In a historic verdict for the Jan. 6th investigation, a federal jury in the nation’s capital convicted two of the top leaders of the right-wing Oath Keepers extremist group of seditious conspiracy — a rarely used charge accusing them of plotting to violently overthrow the U.S. government or prevent the execution of its laws.
Oath Keepers founder Stewart Rhodes and Florida chapter leader Kelly Meggs were convicted Tuesday on that count. Jessica Watkins, Thomas Caldwell, and Kenneth Harrelson were acquitted of that top charge but also received guilty verdicts on serious felonies.
All five defendants were convicted of obstruction of an official proceeding of Congress. Both the seditious conspiracy charge and the obstruction charge carry a potential 20-year prison sentence.
The jury’s verdict comes after three of deliberation following a trial that stretched on for nearly seven weeks. Jurors heard testimony from FBI agents investigating the attack, law enforcement officers who were on the ground at the Capitol that day, and even some former members of the Oath Keepers, an anti-government militia founded by Rhodes in 2009 after the election of former President Barack Obama.
The Oath Keepers trial is one of the most high-profile cases yet in the government’s expansive prosecution of the Jan. 6 riot, when scores of Donald Trump supporters overwhelmed law enforcement and forcibly entered the Capitol while Congress was certifying President Joe Biden‘s 2020 electoral win. Lawmakers were forced to either evacuate the building or shelter in place until the violent chaos subsided.
Rhodes and his co-defendants were the first to be charged with seditious conspiracy in connection with the insurrection attempt.

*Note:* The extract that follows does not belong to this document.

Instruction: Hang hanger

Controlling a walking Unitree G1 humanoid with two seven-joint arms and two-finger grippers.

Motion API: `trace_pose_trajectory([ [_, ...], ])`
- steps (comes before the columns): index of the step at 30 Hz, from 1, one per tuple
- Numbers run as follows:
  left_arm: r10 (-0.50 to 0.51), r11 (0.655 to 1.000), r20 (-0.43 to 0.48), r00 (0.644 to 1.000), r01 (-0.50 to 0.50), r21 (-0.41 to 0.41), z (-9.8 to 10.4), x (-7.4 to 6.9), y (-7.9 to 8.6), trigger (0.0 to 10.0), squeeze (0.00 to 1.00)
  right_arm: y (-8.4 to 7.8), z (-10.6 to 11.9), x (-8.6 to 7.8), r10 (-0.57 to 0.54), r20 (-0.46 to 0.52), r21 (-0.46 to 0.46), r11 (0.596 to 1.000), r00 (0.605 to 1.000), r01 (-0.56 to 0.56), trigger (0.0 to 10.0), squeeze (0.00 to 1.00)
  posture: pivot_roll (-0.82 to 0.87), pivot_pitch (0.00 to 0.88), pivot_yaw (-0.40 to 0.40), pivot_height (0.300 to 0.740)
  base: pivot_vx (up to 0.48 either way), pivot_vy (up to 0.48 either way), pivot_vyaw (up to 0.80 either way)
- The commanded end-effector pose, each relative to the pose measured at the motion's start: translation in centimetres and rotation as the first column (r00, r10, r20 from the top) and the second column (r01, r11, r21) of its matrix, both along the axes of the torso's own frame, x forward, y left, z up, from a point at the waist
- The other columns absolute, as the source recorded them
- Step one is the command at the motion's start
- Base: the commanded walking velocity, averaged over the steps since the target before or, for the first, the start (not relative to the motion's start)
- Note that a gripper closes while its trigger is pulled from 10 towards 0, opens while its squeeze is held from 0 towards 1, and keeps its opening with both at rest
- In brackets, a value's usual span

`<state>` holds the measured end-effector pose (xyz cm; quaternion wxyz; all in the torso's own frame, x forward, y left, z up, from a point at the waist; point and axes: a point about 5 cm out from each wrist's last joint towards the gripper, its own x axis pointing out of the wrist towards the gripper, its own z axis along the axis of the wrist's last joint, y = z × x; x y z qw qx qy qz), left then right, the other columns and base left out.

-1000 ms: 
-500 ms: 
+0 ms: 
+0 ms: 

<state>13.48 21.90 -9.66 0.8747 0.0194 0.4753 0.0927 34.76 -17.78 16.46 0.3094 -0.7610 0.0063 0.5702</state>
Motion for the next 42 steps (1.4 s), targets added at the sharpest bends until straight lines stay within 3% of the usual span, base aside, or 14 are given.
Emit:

Enrique Tarrio, the leader of the “Western chauvinist” Proud Boys extremist group, was similarly charged in June; his trial is set for Dec. 12 before U.S. District Judge Timothy Kelly, a Trump appointee.
With the seditious conspiracy charge, jurors were asked to determine whether the defendants had plotted to use violence to overthrow the U.S. government, or stop the execution of its laws, by force. With this verdict, the answer is an unequivocal “yes” — as to two top leaders.
Such weighty convictions, in a case seen as one of the centerpieces to date in an investigation with hundreds of charged defendants, brought out statements from the top Justice Department officials, right up to Attorney General Merrick Garland.
“The Justice Department is committed to holding accountable those criminally responsible for the assault on our democracy on January 6, 2021,” Garland said. “The prosecutors and agents on this case worked tirelessly, with extraordinary skill, and in the best traditions of the Department of Justice.”
FBI Director Christopher Wray, a Trump appointee whose agency did not blink from searching the former president’s Mar-a-Lago home earlier this year, said the verdict made a statement.
“As this case shows, breaking the law in an attempt to undermine the functioning of American democracy will not be tolerated,” Wray wrote.
U.S. Attorney Matthew M. Graves, who leads the district at the heart of the Jan. 6 investigation, also sounded a similar note in defense of democracy.
According to the government, Rhodes was the driving force behind the Oath Keepers members’ plot to keep Trump in power, launching his alleged plan as early as Nov. 9, 2020. Prosecutors shared a partial recording from a conference call among members of the group on the teleconferencing service GoToMeeting. Defense lawyers attempted to undermine the value of that recording by focusing on the man who made it: Abdullah Rasheed, a convicted child sex offender who had been named the head of the West Virginia Oath Keepers. As Assistant U.S. Attorney Jeffrey Nestler pointed out during closing arguments, however, the defense never questioned the authenticity of that recording, regardless of who was behind it.
Rhodes also publicly urged Trump to invoke the Insurrection Act, which he believed would essentially give him free rein to raise a militia and use force to block Biden from taking office.
Defense attorneys argued that there could not have been a conspiracy because there was no actual plan to breach the Capitol that day. One defense witness testified that the Signal chats and GoToMeeting calls in which Rhodes appeared to encourage Oath Keepers members to interfere with the certification of the election amounted to little more than “locker room talk,” albeit bluster that had “too far.”
The trial was the first of two in a case that originally charged 11 co-defendants with the sedition and obstruction crimes. Four remaining defendants — Roberto Minuta, Ed Vallejo, Joseph Hackett, and David Moerschel — are set to face trial starting Nov. 29.
Two co-defendants, Joshua James and Brian Ulrich, had previously pleaded guilty and have been cooperating with the government’s prosecution.
[Image of Rhodes via the Collin County (Texas) Jail. Images of Watkins, Harrelson, Caldwell, and Meggs via FBI court filings.]